Rapid confusion set in on my face as a huge, silent, sturdy Czech guy plunked my raft into the Vltava River, hoisted a water-tight barrel with my purse and camera tucked inside, aggressively shoved the barrel under the front lip of the raft in one giant thrust, and then sauntered away.
Our guide’s broad shoulders departing swiftly up the slope to the cozy, warm van confirmed what had just been an inkling: my cousin, friend, and I were about to raft down the river all by our lonesome selves. We had been left without a guide and in a truly tiny raft with dinky life jackets strapped around our chests.
On my way to book the rafting trip the day before, I had passed a sopping wet but widely smiling gentleman who I had previously chatted with on the bus ride from Prague to Český Krumlov. He had just completed a short one-hour trip down the river and he and his buddy completely flipped their boat by incorrectly going over the man-made rapid. They didn’t seem too concerned with having biffed it and he gave me a huge thumbs up when I told him that we planned to take the same trip, but slightly longer, the very next day.
He gave us one warning—stay left on the first rapid, right on the second, and right on the third.

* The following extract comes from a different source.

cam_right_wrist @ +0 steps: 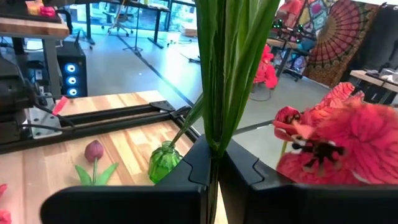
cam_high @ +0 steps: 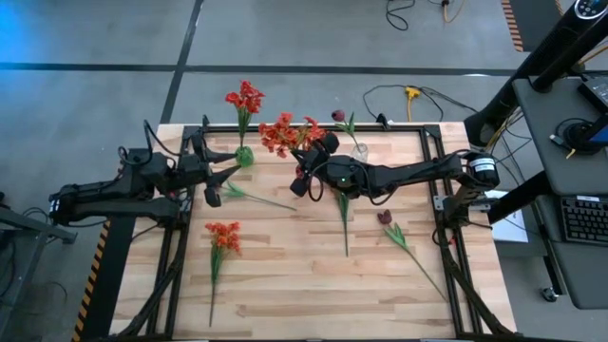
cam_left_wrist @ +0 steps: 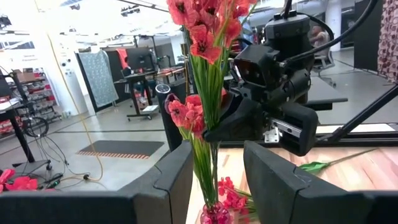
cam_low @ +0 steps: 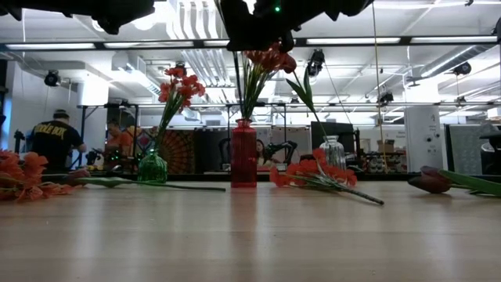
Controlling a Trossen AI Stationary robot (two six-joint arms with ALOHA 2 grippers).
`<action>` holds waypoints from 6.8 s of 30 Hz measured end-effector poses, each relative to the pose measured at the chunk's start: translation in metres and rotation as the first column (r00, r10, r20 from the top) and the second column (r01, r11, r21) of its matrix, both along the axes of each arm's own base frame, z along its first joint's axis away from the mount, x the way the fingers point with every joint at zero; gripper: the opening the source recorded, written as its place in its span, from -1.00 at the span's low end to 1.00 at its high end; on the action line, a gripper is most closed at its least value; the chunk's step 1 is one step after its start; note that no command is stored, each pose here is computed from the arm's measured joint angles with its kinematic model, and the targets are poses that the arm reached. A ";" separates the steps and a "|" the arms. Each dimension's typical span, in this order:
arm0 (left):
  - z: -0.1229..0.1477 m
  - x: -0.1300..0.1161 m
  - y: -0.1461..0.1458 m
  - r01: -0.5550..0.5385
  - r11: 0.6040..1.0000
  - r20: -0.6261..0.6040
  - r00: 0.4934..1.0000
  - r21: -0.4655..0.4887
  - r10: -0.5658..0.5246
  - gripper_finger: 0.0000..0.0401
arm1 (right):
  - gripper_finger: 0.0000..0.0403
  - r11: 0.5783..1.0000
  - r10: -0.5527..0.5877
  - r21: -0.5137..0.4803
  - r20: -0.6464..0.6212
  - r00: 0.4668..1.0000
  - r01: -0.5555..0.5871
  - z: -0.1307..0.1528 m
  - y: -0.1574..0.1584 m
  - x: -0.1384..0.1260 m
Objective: Sort flowers into vase by color
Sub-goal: Put the top orange flowers into the red vase
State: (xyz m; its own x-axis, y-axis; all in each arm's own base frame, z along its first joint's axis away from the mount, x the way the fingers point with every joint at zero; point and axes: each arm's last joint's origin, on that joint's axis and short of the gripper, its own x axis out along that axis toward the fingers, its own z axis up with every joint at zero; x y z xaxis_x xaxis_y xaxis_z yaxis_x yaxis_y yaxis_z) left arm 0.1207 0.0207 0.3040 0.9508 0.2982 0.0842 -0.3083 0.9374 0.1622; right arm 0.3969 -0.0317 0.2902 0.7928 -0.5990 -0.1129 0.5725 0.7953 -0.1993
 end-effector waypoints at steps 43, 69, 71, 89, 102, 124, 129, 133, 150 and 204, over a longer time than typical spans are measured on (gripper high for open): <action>0.000 0.001 0.000 -0.002 1.000 -0.006 1.000 0.010 0.002 -0.38 | -0.94 1.000 -0.015 0.010 -0.016 1.000 0.015 -0.026 -0.006 0.009; -0.005 0.009 0.001 -0.001 1.000 -0.052 0.999 0.013 0.002 -0.38 | -0.93 1.000 -0.014 0.013 -0.031 0.999 0.014 -0.025 -0.005 0.008; -0.006 0.011 0.001 -0.002 1.000 -0.062 0.998 0.014 0.002 -0.38 | -0.90 1.000 -0.015 0.022 -0.034 0.999 0.016 -0.026 -0.005 0.008; -0.011 0.021 0.003 -0.001 1.000 -0.093 0.996 0.011 0.002 -0.38 | -0.18 0.999 0.007 0.046 -0.026 1.000 -0.006 -0.018 0.006 0.004; -0.019 0.042 0.005 0.002 0.999 -0.156 0.988 0.041 0.004 -0.38 | -0.07 0.997 0.036 0.075 -0.095 0.995 -0.028 -0.004 0.019 0.002; -0.034 0.098 0.008 0.157 0.986 -0.068 0.986 0.052 -0.153 -0.23 | -0.07 0.998 0.045 0.059 -0.161 0.986 -0.036 -0.001 0.022 0.002; -0.032 0.108 0.011 0.150 0.988 -0.058 0.987 0.043 -0.147 0.01 | -0.07 0.998 0.046 0.054 -0.164 0.985 -0.037 -0.001 0.022 0.002; -0.029 0.118 0.012 0.147 0.987 -0.038 0.989 0.066 -0.145 0.13 | -0.07 0.998 0.046 0.053 -0.164 0.985 -0.038 -0.001 0.022 0.002; -0.023 0.138 0.015 0.147 0.986 -0.060 0.988 0.082 -0.142 -0.47 | -0.07 0.998 0.048 0.042 -0.174 0.984 -0.041 -0.002 0.022 0.002; -0.024 0.136 0.017 0.116 0.991 -0.074 0.991 0.068 -0.111 -0.94 | 0.28 0.997 0.081 0.019 -0.243 0.967 -0.079 0.016 0.045 0.000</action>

I walked away telling myself: “Left, right, right. Left, right, right. Left, left, right … wait? No! Left, right, right!”
Let’s just say, the mantra didn’t stick. When the huge Czech guy left us riverside, I was worried. But the three of us figured that there was little chance that we had been offered independent rafting on a dangerous river, so it couldn’t be too bad. The worst that would happen is we would end up soaking wet and swimming to shore.
Our boat gently floated down the calm river for a while until we approached town. The river does a lovely loop (remember the Omega Ω shape I mentioned) through town—which would be a beautiful vantage on the historic architecture. Just one problem. The river changes level three times, meaning we would need to navigate the boat down three mini “rapids.”
This is when the mantra was supposed to come in handy. We approached the first one and I questioned, “So it looks like we should go down on the right?”
Caitlin vetoed my suggestion, noting that she thought I had said left first yesterday. So, despite my reservations—I was sure it was right first—we headed down the rapid.
Thank the universe they ignored me! We proceeded uneventfully over the next rapids and then began our two-hour gentle drift down the river.
These people, however, did not get the memo:
Along the way, we played an unintentional game of pass and then be passed with a group of Czech tourists spread across three boats. They would issue forth a hearty ahoj and then release a string of excited and rapid Czech thrown in the direction of our boat. Given that I know absolutely zero Czech, the best I could do was shout a cheery ahoj back at them with a huge smile plastered on my face. My big cheesy smile was meant to communicate that we were friendlies!
This exchange of ahoj hellos continued unabated for the full two hours down the river. At one point, the three boats gained on us from behind and a drunk reveller from the nearest boats adamantly gestured and talked at the three of us. The rest of the people from this man’s boats fell out of their seats laughing—there is no doubt in my mind that we were the butt of a very, very hilarious joke.
The man continued shouting, pointing, and laughing at us until his boat was a speck in the distance and the three of us could only give forth a puzzled chuckle. What was that about?!
Fast forward through the rest of our drift down the river—it was rainy and cold (where, oh where did the sunshine go?!) but peaceful and calm at the same time. Although we had paddles, we didn’t use them, preferring to instead gently drift until we hauled our raft to shore at a large outdoor rest point—our designated pick up point.
After a quick phone call back to town, our rafting company picked us up. As we loaded our raft onto the trailer, our group of friendly Czechs from the river began pointing and laughing good-naturedly at us once again.
I was dying to know the joke. It was really over-the-top and I just couldn’t imagine what they thought was so funny for so long. So, I questioned the man loading up the truck. He chuckled and told us that throughout our many shouts of “ahoj” down the river, that we had understood Czech but chose not to only say that one word.
Once they had figured it out, hearing us speak to the rafting guide, they wanted to make up for the unceasing laughter now. The leader of the group trotted over with a peace offering—a bottle of cheap rum. He was eager for us to take a sip . . . I went last and disgraced myself.
In my defence, that stuff was nasty! I still don’t quite understand the reasons for all of the guffaws on the river from this group, but they were so joyous and friendly that it was impossible to hold it against them. Plus, I mean, I don’t really mind being the butt of a joke; I found that it made the entire day more fun.